Task –
Transcribe the listing below only from the line with "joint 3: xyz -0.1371" up to and including the line with "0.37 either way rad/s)".
*** Opening Data to process ***
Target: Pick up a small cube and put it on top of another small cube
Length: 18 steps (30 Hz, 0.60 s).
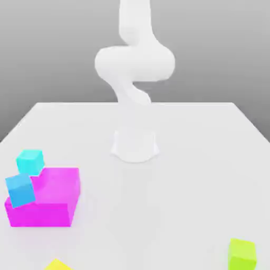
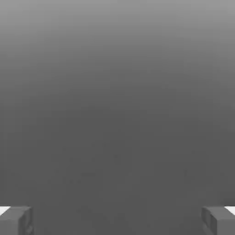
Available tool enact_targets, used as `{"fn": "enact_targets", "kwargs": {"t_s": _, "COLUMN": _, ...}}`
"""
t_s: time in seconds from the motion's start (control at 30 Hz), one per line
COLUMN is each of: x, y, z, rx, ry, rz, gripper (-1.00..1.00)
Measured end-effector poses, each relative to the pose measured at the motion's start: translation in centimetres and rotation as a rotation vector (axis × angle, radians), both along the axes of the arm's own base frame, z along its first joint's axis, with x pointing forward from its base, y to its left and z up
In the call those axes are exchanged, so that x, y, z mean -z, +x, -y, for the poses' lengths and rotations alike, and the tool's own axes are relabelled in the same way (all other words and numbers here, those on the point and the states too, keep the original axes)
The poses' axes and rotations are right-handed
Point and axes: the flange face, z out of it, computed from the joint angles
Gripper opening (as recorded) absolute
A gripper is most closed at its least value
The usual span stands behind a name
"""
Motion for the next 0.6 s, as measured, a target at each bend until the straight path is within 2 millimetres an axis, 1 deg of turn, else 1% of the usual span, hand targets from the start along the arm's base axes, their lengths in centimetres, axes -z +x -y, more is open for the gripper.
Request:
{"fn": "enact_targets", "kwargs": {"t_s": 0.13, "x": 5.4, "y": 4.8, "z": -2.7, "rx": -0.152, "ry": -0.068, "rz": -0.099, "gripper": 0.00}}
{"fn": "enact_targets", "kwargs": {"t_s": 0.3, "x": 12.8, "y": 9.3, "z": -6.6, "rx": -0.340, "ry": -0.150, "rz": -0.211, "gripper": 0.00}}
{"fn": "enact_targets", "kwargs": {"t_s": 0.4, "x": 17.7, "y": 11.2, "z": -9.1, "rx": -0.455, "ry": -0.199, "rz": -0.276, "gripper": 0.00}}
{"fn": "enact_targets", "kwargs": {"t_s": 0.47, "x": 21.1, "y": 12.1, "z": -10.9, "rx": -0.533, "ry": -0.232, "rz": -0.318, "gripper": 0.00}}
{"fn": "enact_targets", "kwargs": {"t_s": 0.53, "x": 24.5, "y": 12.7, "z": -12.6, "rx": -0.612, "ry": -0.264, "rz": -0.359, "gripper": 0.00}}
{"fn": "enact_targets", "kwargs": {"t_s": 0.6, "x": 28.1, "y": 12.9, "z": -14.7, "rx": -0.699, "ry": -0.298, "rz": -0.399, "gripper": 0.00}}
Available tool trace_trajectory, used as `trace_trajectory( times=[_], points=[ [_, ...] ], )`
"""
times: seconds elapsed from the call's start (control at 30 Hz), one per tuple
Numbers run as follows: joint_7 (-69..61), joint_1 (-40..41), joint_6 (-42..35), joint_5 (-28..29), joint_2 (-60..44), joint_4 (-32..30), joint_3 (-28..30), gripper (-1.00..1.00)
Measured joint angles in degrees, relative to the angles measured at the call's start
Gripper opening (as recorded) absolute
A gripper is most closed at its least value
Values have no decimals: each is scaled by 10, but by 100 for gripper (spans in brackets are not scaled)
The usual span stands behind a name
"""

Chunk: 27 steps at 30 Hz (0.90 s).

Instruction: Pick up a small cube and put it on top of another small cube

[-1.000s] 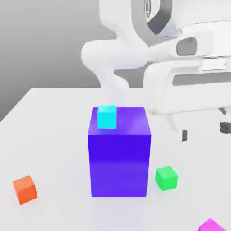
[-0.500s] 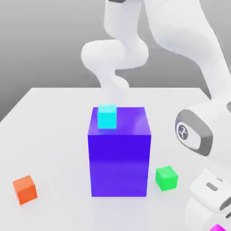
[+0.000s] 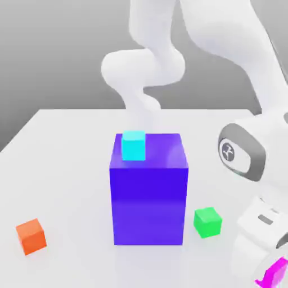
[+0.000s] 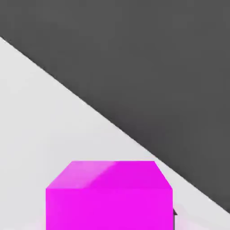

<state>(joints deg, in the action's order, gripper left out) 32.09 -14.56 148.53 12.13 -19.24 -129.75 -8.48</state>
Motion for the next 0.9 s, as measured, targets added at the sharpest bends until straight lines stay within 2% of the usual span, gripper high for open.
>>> trace_trajectory(
  times=[0.13, 0.23, 0.37, 0.5, 0.6, 0.77, 0.8, 0.9],
  points=[
    [-90, 11, 7, 26, 78, -82, -8, -100],
    [-179, 18, 16, 17, 137, -145, -15, -100],
    [-328, 1, 32, -36, 210, -230, -9, -100],
    [-495, -43, 48, -123, 270, -312, 12, -100],
    [-528, -53, 82, -141, 248, -325, 16, -100],
    [-514, -51, 161, -116, 167, -323, 20, -100],
    [-507, -52, 176, -106, 151, -323, 25, 100],
    [-507, -52, 176, -106, 151, -323, 25, 100]
  ],
)
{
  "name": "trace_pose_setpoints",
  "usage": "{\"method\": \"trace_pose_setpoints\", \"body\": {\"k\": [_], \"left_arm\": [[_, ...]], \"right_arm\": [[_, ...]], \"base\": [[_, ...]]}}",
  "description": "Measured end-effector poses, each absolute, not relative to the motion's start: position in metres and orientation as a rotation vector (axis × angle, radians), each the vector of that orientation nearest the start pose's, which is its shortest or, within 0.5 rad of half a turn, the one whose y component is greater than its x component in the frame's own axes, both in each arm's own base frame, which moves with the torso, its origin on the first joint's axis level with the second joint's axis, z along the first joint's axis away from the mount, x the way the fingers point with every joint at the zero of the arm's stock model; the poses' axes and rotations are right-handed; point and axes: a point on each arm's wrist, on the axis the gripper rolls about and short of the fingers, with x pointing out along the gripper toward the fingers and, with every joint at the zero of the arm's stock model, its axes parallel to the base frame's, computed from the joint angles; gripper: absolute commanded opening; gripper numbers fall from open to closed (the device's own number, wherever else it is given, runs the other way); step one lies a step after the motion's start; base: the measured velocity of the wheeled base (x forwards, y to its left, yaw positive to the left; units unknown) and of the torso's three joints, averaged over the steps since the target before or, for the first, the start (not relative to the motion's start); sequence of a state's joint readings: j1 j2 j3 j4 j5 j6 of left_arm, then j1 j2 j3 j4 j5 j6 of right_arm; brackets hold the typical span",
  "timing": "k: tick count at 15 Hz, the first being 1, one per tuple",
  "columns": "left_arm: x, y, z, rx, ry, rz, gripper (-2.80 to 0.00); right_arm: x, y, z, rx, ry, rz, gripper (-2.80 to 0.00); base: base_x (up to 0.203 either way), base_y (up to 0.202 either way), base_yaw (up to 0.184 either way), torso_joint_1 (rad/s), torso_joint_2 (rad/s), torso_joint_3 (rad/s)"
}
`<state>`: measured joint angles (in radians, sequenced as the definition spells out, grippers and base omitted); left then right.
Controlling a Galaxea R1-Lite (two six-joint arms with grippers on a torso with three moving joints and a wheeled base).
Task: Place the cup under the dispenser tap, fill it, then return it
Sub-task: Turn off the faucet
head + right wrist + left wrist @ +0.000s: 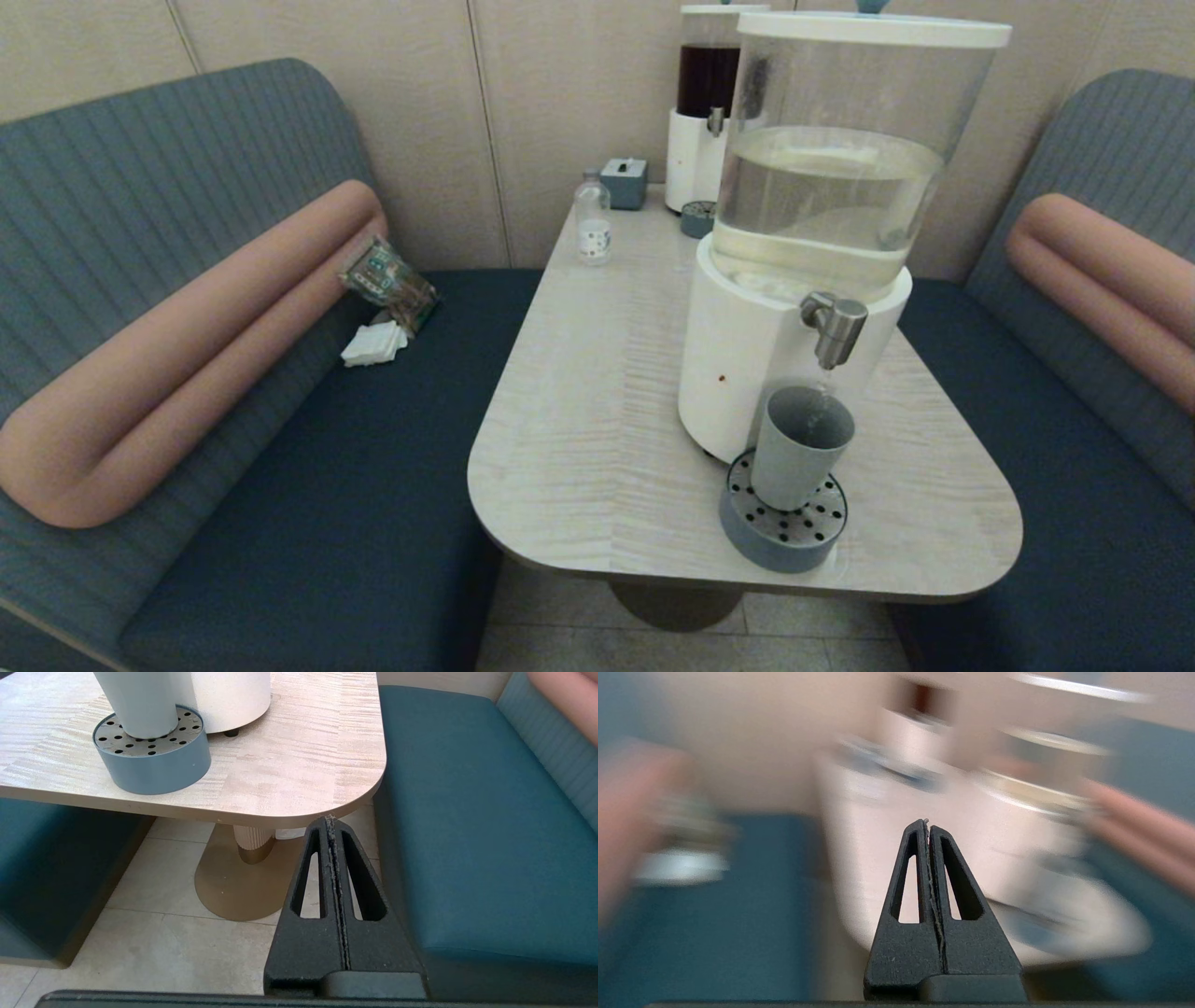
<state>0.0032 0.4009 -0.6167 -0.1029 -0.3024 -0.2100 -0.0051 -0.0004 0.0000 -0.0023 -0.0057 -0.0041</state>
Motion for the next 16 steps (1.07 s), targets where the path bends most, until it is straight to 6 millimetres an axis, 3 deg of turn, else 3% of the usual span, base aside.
{"method": "trace_pose_setpoints", "body": {"k": [4, 7, 10, 13, 16], "left_arm": [[0.036, -0.016, 0.282, -0.195, -0.026, -0.777, -2.8], [0.087, -0.02, 0.299, -0.225, 0.125, -1.021, -2.8], [0.133, -0.029, 0.338, -0.242, 0.193, -1.155, -2.8], [0.166, -0.047, 0.376, -0.239, 0.243, -1.246, -2.8], [0.199, -0.077, 0.391, -0.168, 0.287, -1.302, -2.8]], "right_arm": [[-0.023, 0.0, 0.076, -0.004, -0.003, -0.011, -2.8], [-0.023, 0.0, 0.076, -0.004, -0.003, -0.011, -2.8], [-0.023, 0.0, 0.076, -0.004, -0.004, -0.011, -2.8], [-0.023, 0.0, 0.076, -0.004, -0.003, -0.01, -2.8], [-0.023, 0.0, 0.076, -0.004, -0.004, -0.011, -2.8]], "base": [[0.0, 0.0, 0.0, 0.0, 0.0, 0.0], [0.0, 0.0, 0.0, 0.0, 0.0, 0.0], [0.0, 0.0, 0.0, 0.0, 0.0, 0.0], [0.0, 0.0, 0.0, 0.0, 0.0, 0.0], [0.0, 0.0, 0.0, 0.0, 0.0, 0.0]]}}
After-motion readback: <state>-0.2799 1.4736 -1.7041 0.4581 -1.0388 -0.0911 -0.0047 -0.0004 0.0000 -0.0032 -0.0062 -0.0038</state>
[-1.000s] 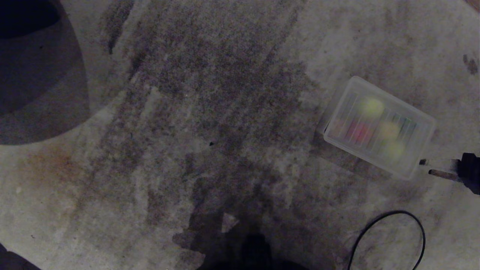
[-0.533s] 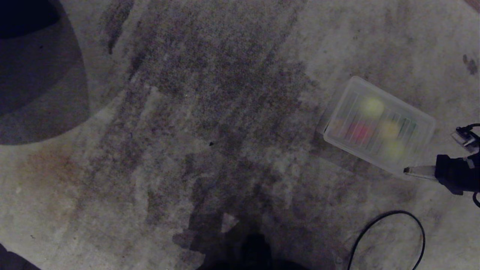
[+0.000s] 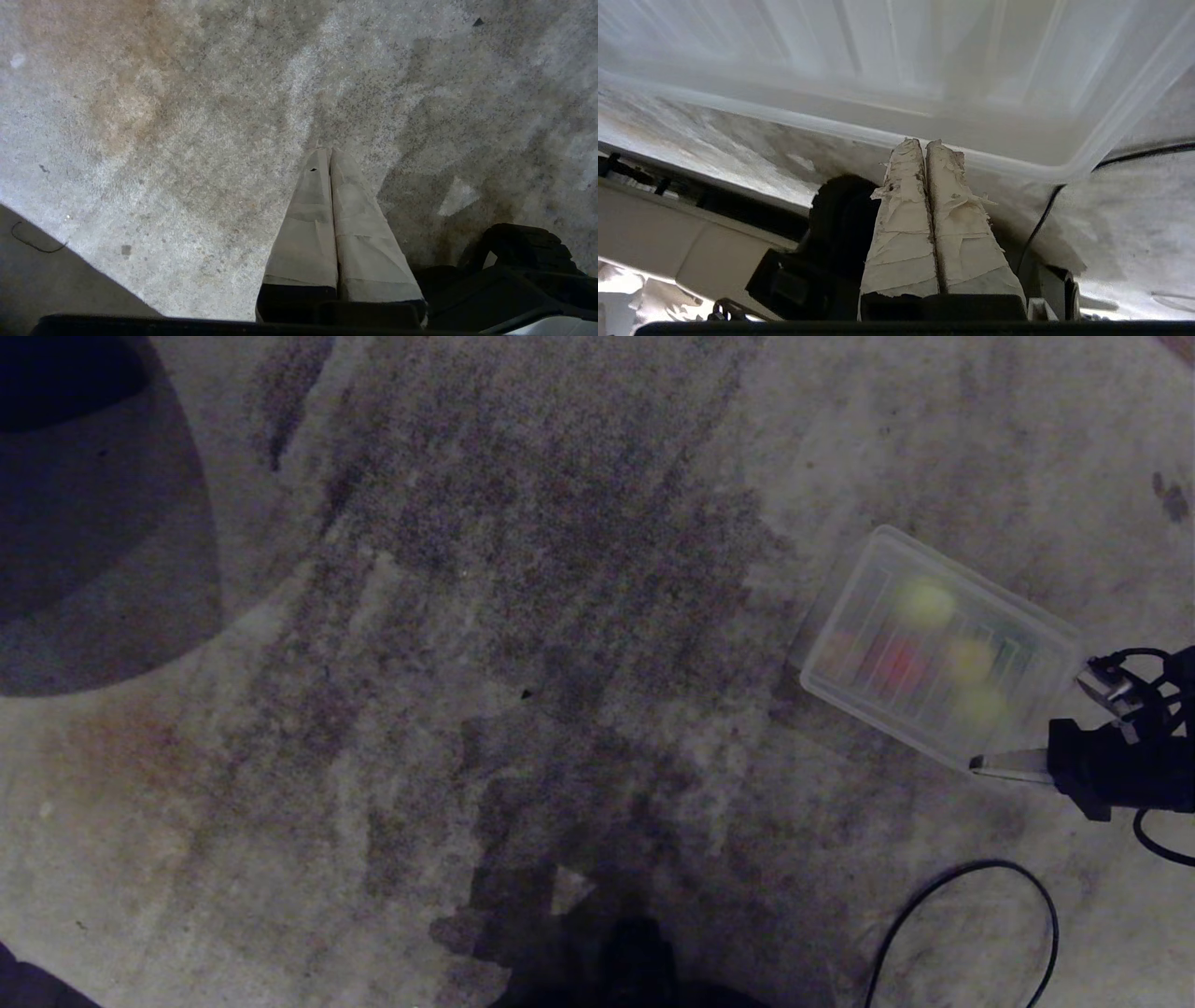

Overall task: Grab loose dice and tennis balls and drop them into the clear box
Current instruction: Close the lid

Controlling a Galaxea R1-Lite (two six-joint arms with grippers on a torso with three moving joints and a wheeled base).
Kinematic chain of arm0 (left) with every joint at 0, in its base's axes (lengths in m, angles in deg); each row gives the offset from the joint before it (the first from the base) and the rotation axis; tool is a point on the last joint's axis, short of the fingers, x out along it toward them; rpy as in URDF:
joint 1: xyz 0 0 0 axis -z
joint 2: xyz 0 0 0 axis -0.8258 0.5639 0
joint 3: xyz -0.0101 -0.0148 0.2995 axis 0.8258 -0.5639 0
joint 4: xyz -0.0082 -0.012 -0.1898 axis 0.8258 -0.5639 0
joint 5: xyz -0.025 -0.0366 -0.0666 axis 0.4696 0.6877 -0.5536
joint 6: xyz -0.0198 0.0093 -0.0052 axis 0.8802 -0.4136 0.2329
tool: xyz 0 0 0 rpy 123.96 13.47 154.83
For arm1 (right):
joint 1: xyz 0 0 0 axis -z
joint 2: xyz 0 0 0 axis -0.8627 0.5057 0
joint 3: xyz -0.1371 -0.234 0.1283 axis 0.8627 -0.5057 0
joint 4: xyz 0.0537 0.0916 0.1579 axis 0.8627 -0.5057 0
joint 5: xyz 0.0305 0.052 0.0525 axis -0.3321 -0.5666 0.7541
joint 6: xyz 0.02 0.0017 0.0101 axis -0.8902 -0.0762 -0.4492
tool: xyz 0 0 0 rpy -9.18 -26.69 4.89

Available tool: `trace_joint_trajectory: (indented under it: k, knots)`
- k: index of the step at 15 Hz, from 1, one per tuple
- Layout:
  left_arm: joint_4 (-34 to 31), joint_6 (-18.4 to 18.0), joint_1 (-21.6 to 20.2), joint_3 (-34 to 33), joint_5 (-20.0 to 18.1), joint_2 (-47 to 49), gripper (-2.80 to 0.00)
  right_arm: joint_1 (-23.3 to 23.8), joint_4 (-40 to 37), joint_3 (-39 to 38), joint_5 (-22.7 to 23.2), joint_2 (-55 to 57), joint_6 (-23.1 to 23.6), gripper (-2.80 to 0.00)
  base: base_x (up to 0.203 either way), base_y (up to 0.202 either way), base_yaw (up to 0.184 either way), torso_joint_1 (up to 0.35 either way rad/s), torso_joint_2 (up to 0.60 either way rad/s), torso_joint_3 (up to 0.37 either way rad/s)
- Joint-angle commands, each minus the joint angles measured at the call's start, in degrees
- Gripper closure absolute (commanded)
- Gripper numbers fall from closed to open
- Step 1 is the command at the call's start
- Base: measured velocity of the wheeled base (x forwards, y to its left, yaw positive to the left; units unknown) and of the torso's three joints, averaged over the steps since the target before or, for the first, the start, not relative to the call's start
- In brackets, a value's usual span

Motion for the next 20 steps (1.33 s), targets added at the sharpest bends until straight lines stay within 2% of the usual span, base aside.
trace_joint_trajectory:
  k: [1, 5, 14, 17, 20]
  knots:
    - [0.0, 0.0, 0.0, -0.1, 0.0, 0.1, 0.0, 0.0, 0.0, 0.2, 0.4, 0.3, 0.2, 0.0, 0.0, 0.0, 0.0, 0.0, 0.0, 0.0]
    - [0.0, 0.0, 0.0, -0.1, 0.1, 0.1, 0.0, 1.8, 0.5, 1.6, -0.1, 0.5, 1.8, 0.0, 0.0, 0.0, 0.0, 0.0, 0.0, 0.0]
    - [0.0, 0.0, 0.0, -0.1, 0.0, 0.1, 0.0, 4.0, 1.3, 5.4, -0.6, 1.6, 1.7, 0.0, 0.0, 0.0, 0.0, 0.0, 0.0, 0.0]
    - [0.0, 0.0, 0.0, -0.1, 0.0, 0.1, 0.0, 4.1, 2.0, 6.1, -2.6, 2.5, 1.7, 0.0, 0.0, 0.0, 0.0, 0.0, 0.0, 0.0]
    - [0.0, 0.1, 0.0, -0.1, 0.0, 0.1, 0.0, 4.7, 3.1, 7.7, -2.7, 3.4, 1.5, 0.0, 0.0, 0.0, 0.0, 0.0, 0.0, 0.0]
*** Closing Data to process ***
Task response –
joint 3: xyz -0.1371 -0.234 0.1283 axis 0.8627 -0.5057 0
joint 4: xyz 0.0537 0.0916 0.1579 axis 0.8627 -0.5057 0
joint 5: xyz 0.0305 0.052 0.0525 axis -0.3321 -0.5666 0.7541
joint 6: xyz 0.02 0.0017 0.0101 axis -0.8902 -0.0762 -0.4492
tool: xyz 0 0 0 rpy -9.18 -26.69 4.89

Available tool: `trace_joint_trajectory: (indented under it: k, knots)`
- k: index of the step at 15 Hz, from 1, one per tuple
- Layout:
  left_arm: joint_4 (-34 to 31), joint_6 (-18.4 to 18.0), joint_1 (-21.6 to 20.2), joint_3 (-34 to 33), joint_5 (-20.0 to 18.1), joint_2 (-47 to 49), gripper (-2.80 to 0.00)
  right_arm: joint_1 (-23.3 to 23.8), joint_4 (-40 to 37), joint_3 (-39 to 38), joint_5 (-22.7 to 23.2), joint_2 (-55 to 57), joint_6 (-23.1 to 23.6), gripper (-2.80 to 0.00)
  base: base_x (up to 0.203 either way), base_y (up to 0.202 either way), base_yaw (up to 0.184 either way), torso_joint_1 (up to 0.35 either way rad/s), torso_joint_2 (up to 0.60 either way rad/s), torso_joint_3 (up to 0.37 either way rad/s)

No additional answer text is required.